Longtime Del Mar residents Jill and Evan Stone will be recognized for their visionary support of the Foundation Fighting Blindness organization at the May 22 Dining in the Dark event to be held at the Hyatt Regency La Jolla.
Over the last decade, the Stones have raised over $1 million with their fundraising events for Foundation Fighting Blindness, motivated as parents to two children with Usher syndrome, which not only results in profound deafness but causes progressive vision loss.
Both of the Stones’ children, 38-year-old Liz and 31-year-old Adam, were born deaf. They did not discover that their children had Usher syndrome until Liz was a freshman in college and started to experience the symptoms of retinis pigmentosa, the loss of peripheral vision.

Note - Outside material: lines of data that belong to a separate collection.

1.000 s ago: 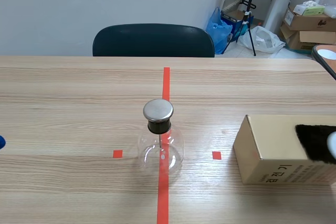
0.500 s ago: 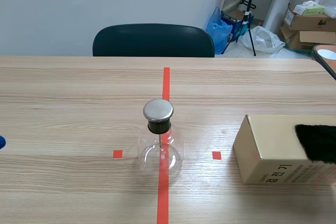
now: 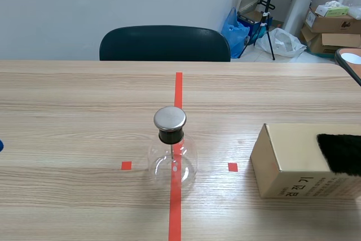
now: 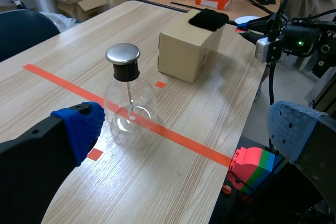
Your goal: Do the electroscope experiment
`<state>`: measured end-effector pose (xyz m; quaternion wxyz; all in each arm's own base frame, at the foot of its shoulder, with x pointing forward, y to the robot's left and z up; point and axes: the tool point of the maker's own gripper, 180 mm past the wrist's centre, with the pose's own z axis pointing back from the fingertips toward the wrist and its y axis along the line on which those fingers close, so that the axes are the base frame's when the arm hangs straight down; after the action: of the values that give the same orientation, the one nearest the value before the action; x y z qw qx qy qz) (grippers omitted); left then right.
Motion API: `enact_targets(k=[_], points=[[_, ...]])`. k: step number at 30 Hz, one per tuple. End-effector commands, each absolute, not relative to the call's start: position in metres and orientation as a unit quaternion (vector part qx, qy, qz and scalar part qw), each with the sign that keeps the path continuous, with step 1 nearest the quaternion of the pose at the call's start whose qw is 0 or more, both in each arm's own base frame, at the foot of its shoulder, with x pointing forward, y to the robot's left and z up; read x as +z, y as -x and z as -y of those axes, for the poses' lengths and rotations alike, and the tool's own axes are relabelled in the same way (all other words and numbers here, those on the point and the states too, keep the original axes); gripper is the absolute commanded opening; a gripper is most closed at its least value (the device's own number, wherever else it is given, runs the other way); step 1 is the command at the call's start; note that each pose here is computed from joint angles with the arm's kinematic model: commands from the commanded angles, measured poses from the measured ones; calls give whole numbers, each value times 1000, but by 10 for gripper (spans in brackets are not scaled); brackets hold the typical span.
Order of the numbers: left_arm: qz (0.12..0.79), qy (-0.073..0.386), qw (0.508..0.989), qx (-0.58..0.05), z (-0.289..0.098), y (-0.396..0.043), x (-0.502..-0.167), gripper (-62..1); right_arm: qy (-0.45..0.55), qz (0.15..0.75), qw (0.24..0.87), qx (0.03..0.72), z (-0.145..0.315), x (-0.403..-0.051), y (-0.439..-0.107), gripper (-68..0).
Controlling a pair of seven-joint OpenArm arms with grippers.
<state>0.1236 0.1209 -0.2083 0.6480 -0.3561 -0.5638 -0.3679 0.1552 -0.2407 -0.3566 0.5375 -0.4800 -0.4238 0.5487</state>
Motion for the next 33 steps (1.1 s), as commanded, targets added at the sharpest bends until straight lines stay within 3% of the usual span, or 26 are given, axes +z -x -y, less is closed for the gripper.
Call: enact_targets(k=[1,5,12,19,33], points=[[573,360,643,-358,-120,-125,-203,14,472,461,478,579,221,-343,-160,-658],[574,361,643,-357,-120,-125,-203,14,398,519,417,631,178,-346,-151,-658],[574,360,643,-357,-121,-125,-203,14,497,439,505,552,234,-343,-159,-658],[574,361,643,-356,-121,-125,-203,14,466,467,478,579,215,-345,-159,-658],[574,361,643,-356,-120,-125,-203,14,473,459,489,571,221,-343,-154,-658]])
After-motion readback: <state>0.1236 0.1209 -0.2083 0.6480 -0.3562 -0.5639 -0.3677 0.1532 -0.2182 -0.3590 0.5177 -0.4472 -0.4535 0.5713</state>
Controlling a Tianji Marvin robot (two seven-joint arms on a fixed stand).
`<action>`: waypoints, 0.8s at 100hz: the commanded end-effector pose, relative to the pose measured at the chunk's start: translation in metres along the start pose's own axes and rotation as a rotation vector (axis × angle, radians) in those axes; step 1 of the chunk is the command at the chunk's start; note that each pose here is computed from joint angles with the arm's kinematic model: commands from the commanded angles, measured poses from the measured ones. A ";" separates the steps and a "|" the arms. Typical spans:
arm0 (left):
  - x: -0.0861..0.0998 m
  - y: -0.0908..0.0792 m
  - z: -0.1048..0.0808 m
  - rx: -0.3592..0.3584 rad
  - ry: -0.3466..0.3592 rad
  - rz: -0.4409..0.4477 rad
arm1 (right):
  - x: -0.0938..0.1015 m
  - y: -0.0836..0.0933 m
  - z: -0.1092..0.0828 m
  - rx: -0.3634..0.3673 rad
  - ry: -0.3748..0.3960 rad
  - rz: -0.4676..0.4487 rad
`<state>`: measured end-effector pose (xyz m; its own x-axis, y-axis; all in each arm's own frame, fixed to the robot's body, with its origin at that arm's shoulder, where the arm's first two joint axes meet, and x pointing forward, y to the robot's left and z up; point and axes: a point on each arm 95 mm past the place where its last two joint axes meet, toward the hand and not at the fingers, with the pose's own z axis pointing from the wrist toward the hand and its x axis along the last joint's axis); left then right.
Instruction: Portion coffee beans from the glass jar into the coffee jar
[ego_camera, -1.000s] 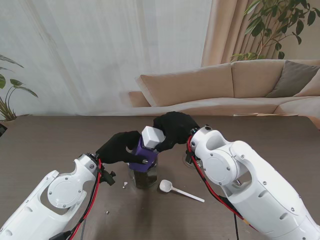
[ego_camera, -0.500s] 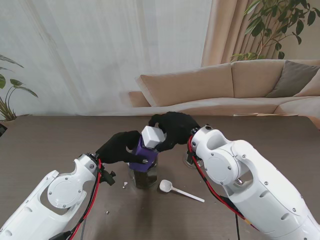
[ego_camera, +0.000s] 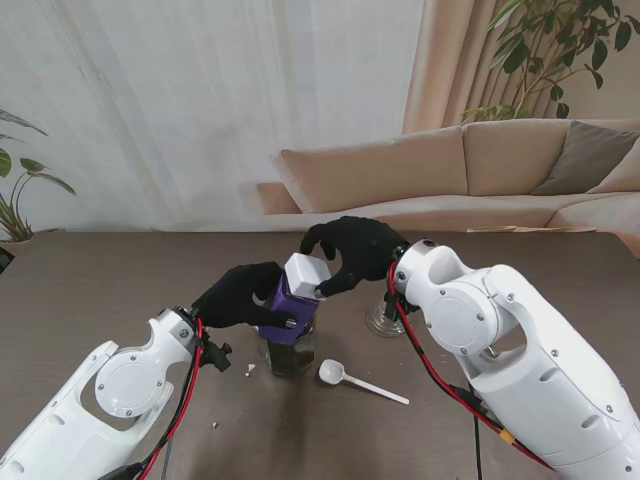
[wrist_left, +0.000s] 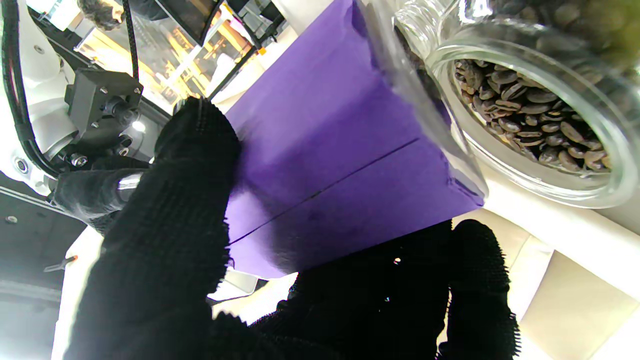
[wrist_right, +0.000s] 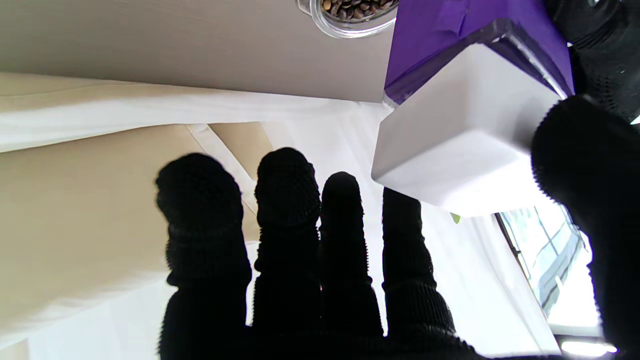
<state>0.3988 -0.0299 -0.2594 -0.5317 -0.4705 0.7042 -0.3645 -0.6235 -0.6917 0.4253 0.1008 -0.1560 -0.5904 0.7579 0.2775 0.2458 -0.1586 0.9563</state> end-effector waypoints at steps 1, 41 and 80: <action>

She was then a student at the Rochester Institute of Technology in New York and attended school with a population of 1,200 deaf students. Her classmates were able to recognize that she was not responding to their waves and gestures.
After visiting a specialist, the Stones were told that their children will most likely become blind and that there is no cure.
Evan said the words “devastating,” “dismay” and “depression” come to mind when he thinks of what he was feeling as a father that day.
“It was just a shock,” Jill said. “Here we’d spent all these years, time, money, education and therapy to get our children to feel good about themselves and make their way in the world and then boom, the other shoe dropped.”
“If your child is deaf and blind, your child is cut off from the world almost entirely,” Evan said.
Now national trustees for Foundation Fighting Blindness, the Stones held their first fundraiser in 2003 and this year’s Dining in the Dark will be their 11th event. They started with charity wine tastings and auctions, but the Dining in the Dark concept began in 2008.
At the event, guests are challenged to eat their main entrée in total blackness. Visually impaired servers present the food to the guests using a system of ropes and stanchions. The servers share their experiences to help diners navigate their meal under extremely unique circumstances that for the visually-impaired servers is their daily life.
“Reactions to Dining in the Dark are truly powerful, I think, because people don’t often realize the daily obstacles of living with low to no vision,” said Jill Stone. “As cutting-edge gene therapy and stem cell research progresses in clinical trials that are already restoring some vision in patients, we’re so hopeful that treatment and cures are in sight.”
The Stones’ son Adam has participated in past Dining in the Dark events, attending with his deaf friends, and it is a very different experience for them.
“When the lights were on, he and his friends were communicating ferociously,” said Cheyanne Sauter, Foundation Fighting Blindness assistant director of events, western region. “But when the lights go off, he loses all form of communication.”
While other attendees can talk with each other to pass the butter or ask their neighbor what they think it was they just took a bite of, Adam and his friends were only able to use tactical signing to communicate via touch.